*** Opening of Records provided ***

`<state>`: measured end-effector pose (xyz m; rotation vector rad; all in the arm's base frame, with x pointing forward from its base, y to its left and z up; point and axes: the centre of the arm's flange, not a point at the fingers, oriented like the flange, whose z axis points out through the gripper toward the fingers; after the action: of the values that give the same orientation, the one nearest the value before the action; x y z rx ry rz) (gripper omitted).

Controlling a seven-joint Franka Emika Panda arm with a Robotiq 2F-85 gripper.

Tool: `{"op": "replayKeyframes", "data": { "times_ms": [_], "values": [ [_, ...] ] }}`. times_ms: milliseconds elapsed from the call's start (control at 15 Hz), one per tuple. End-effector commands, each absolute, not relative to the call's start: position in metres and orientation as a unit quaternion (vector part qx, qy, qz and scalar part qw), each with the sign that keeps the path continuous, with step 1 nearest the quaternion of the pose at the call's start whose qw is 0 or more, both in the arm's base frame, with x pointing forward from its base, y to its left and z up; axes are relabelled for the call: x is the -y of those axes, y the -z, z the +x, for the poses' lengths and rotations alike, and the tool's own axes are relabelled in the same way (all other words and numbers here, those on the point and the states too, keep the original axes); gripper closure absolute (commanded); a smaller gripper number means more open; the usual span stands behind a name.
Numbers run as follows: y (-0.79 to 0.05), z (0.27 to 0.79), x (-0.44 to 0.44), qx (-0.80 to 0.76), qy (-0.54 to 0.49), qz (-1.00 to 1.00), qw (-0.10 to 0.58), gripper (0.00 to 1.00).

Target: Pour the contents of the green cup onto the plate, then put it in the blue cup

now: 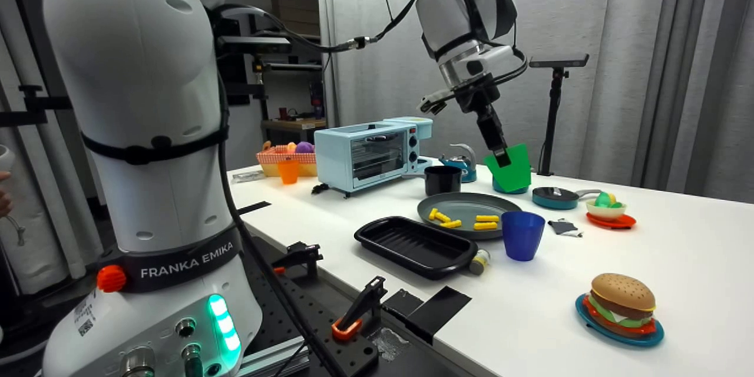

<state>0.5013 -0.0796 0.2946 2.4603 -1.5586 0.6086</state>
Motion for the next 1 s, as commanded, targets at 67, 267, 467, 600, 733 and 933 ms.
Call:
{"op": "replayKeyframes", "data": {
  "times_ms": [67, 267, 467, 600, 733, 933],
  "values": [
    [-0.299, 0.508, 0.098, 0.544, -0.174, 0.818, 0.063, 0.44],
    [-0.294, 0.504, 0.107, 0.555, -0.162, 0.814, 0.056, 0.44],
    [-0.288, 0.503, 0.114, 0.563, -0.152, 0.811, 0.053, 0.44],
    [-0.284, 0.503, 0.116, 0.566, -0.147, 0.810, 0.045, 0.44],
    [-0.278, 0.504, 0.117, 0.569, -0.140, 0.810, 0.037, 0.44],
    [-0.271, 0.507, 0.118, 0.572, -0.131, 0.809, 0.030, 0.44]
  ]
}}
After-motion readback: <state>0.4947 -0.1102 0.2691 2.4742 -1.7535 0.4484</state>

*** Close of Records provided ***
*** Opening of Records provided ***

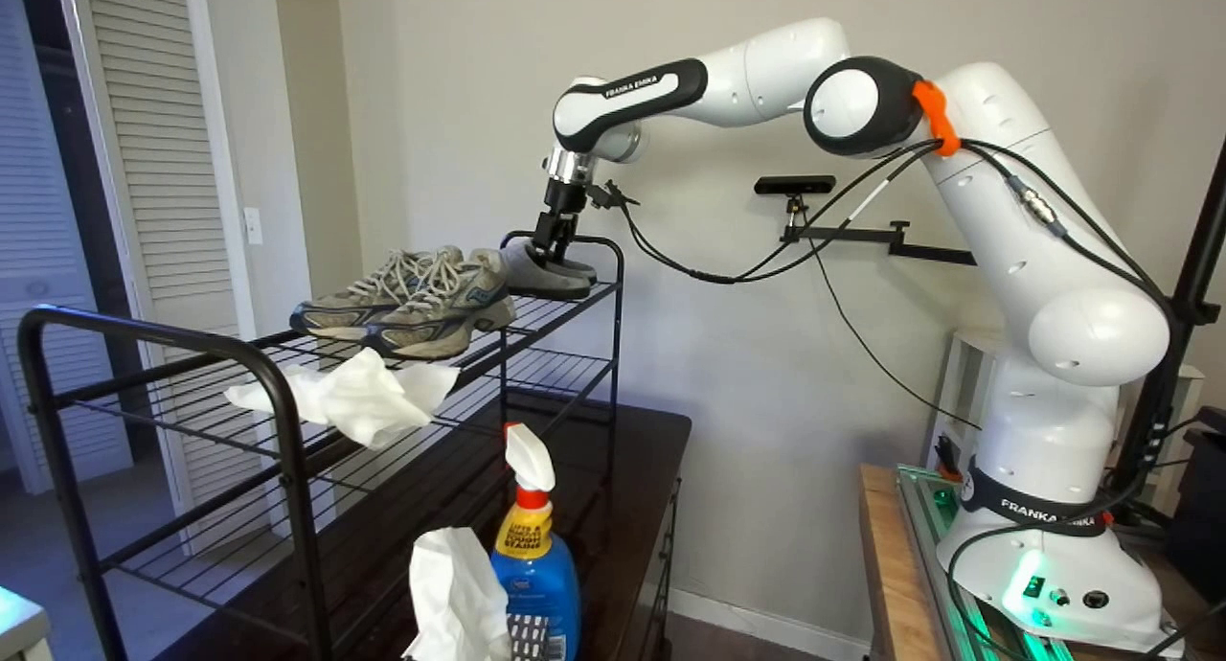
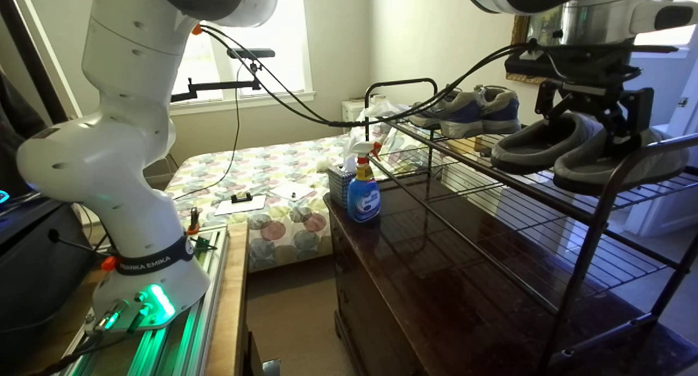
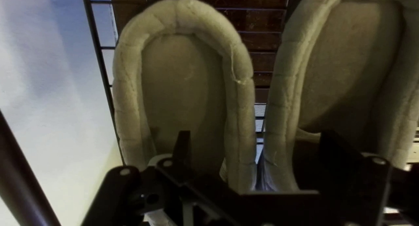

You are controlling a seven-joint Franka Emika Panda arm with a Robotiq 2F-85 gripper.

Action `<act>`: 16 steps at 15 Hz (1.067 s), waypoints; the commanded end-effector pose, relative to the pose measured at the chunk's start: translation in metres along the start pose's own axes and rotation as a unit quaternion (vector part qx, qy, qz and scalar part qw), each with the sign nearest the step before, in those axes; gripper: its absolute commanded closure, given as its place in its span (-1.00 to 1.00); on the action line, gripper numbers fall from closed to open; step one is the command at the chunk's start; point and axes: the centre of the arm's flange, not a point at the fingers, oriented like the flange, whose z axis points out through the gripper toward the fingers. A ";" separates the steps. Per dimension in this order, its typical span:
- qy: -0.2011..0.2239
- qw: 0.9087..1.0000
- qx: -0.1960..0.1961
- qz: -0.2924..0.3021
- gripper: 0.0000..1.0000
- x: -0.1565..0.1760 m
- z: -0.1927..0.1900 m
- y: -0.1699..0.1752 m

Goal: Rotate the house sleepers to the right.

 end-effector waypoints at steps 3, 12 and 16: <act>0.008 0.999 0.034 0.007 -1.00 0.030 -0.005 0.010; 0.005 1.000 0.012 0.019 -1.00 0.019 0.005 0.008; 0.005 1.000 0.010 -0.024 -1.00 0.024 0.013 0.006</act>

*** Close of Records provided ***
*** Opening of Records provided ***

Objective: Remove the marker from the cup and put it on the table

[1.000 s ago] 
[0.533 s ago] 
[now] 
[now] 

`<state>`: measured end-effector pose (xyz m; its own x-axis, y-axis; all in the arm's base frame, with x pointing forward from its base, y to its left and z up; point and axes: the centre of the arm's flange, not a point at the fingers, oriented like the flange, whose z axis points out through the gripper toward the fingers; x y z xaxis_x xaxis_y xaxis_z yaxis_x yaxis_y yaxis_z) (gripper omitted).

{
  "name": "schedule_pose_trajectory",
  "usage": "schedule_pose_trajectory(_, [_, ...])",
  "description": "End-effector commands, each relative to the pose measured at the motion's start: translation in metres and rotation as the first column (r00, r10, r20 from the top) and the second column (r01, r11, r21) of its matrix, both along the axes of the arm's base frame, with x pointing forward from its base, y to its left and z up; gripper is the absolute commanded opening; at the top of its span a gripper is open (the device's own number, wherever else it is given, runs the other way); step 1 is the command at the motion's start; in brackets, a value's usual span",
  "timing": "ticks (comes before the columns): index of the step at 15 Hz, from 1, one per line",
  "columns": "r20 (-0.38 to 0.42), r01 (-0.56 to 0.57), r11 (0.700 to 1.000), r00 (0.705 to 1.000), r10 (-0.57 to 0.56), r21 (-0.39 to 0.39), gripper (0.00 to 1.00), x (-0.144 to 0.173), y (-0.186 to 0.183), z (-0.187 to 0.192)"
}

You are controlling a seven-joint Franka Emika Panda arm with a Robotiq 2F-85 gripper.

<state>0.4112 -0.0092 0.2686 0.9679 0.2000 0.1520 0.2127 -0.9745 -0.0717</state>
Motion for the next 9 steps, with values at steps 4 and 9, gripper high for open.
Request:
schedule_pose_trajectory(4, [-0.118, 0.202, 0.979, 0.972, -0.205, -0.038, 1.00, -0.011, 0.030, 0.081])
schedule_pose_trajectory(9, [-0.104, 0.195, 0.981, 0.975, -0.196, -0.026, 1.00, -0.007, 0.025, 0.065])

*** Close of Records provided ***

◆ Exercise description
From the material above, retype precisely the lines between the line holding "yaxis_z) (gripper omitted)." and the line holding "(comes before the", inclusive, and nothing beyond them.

◆ Solution to this exercise
`<state>`: measured end-effector pose (xyz m; its own x-axis, y-axis; all in the arm's base frame, with x pointing forward from its base, y to its left and z up; point and axes: the centre of the arm's flange, not a point at the fingers, oriented like the flange, whose z axis points out through the gripper toward the fingers; x y z xaxis_x xaxis_y xaxis_z yaxis_x yaxis_y yaxis_z) (gripper omitted).

{
  "name": "schedule_pose_trajectory",
  "usage": "schedule_pose_trajectory(_, [_, ...])",
  "description": "End-effector commands, each relative to the pose measured at the motion's start: translation in metres and rotation as the first column (r00, r10, r20 from the top) and the second column (r01, r11, r21) of its matrix, both along the axes of the arm's base frame, with x pointing forward from its base, y to its left and z up; gripper is the absolute commanded opening; at the top of its span a gripper is open (the device's own number, wherever else it is given, runs the other way); step 1 is the command at the motion's start; in brackets, a value's usual span",
  "timing": "ticks (comes before the columns): index of the step at 15 Hz, from 1, one per line",

The answer to this exercise has been written out completely.